§ **Work required**:
Copy out again, unchanged, the line that contains "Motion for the" and every line after it down to the last line of the data.

§ **Data block**:
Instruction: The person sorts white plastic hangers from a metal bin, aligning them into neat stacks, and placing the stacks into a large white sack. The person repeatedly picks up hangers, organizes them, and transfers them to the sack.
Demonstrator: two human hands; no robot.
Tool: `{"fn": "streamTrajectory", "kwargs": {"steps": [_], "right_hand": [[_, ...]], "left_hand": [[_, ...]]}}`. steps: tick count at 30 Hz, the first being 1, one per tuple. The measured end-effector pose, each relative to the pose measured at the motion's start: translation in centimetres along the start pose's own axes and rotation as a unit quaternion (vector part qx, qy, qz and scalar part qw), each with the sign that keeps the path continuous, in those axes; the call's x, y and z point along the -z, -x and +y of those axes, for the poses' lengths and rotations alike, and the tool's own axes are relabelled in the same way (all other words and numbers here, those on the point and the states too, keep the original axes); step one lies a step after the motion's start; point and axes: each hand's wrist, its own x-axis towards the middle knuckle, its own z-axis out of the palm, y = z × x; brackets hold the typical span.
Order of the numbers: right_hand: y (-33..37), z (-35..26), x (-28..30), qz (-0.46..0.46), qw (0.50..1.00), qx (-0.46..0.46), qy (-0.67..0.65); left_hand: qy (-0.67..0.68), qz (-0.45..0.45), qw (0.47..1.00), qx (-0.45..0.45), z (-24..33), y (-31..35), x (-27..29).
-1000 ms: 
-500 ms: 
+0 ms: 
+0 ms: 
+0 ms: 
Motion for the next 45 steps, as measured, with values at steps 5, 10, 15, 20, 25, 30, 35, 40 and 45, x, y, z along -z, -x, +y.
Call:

§ **Solution to this task**:
Motion for the next 45 steps, as measured, with values at steps 5, 10, 15, 20, 25, 30, 35, 40 and 45, x, y, z along -z, -x, +y.
Call:

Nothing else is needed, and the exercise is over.